[[ DATA TO PROCESS, beginning ]]

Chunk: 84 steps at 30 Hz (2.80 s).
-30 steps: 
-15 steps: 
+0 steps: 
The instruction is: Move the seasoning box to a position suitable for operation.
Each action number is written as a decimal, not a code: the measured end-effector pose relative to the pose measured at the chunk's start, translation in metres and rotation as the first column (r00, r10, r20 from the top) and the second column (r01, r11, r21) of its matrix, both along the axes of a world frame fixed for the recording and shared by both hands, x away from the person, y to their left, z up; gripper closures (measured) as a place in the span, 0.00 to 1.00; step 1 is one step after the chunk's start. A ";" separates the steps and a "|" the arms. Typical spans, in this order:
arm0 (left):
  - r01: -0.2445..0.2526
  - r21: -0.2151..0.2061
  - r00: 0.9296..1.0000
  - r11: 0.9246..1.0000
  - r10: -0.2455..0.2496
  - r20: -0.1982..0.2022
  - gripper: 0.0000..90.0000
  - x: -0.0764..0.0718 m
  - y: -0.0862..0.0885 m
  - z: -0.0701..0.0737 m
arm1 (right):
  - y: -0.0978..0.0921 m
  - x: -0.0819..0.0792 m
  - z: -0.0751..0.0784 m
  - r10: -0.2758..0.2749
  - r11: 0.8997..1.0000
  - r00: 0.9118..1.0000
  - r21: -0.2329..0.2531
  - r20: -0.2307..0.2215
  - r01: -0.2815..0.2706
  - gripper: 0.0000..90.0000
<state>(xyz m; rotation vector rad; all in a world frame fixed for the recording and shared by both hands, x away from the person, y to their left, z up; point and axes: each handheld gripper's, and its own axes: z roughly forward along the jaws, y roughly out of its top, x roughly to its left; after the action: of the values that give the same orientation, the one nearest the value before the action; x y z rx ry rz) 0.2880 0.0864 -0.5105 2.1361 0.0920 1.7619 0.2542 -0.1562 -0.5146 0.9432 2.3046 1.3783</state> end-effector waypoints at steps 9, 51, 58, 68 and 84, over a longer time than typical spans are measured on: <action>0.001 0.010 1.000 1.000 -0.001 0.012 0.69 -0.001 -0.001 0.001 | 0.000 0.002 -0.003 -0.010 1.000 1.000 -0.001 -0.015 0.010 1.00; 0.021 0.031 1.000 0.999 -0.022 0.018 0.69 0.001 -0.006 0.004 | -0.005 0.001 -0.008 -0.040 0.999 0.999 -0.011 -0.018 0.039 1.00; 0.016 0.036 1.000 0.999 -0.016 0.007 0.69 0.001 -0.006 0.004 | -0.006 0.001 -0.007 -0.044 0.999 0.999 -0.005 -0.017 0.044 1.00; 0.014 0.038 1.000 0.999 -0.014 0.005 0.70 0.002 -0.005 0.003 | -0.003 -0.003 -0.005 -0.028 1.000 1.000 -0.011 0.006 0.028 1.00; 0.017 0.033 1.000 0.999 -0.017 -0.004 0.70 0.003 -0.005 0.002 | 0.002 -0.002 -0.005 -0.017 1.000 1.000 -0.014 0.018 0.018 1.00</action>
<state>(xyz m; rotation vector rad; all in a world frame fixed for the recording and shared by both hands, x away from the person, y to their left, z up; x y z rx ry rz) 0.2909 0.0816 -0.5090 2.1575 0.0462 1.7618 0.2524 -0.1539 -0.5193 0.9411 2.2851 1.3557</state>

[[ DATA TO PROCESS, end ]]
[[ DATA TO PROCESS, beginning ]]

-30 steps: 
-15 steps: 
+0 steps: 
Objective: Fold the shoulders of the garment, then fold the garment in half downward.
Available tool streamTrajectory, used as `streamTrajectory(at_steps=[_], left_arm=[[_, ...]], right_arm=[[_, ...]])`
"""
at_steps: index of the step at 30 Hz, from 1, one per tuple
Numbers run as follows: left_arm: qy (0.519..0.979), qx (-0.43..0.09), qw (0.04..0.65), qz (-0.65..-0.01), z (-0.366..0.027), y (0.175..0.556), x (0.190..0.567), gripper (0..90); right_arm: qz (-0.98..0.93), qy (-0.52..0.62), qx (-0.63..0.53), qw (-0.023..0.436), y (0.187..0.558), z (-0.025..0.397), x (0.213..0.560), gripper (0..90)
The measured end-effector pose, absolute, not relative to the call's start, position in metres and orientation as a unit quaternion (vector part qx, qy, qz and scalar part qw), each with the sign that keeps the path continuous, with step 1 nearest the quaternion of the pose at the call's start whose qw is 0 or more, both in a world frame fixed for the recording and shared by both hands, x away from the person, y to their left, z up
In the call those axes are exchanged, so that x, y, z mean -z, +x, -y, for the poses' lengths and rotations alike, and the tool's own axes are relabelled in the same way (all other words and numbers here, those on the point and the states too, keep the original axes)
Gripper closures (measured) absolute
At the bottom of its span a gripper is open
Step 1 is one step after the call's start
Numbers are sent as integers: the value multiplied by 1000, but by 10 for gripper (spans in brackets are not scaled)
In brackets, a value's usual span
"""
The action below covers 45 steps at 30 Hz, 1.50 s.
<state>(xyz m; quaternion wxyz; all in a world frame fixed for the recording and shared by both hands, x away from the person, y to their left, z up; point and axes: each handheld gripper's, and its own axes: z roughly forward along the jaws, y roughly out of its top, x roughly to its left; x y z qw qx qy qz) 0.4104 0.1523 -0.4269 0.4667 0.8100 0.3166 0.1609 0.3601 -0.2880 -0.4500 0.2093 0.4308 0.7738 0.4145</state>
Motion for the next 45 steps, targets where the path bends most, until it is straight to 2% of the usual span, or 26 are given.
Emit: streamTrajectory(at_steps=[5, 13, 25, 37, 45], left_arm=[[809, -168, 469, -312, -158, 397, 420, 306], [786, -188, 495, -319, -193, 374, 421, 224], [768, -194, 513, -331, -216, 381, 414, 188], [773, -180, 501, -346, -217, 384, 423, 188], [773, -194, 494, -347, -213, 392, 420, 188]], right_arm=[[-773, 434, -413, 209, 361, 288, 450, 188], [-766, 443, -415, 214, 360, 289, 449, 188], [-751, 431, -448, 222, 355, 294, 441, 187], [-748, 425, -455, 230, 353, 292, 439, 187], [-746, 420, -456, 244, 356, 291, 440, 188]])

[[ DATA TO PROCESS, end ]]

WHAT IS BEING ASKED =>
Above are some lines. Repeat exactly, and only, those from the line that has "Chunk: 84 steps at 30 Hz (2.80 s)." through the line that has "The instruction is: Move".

ANSWER TO THIS PROBLEM =>
Chunk: 84 steps at 30 Hz (2.80 s).
-30 steps: 
-15 steps: 
+0 steps: 
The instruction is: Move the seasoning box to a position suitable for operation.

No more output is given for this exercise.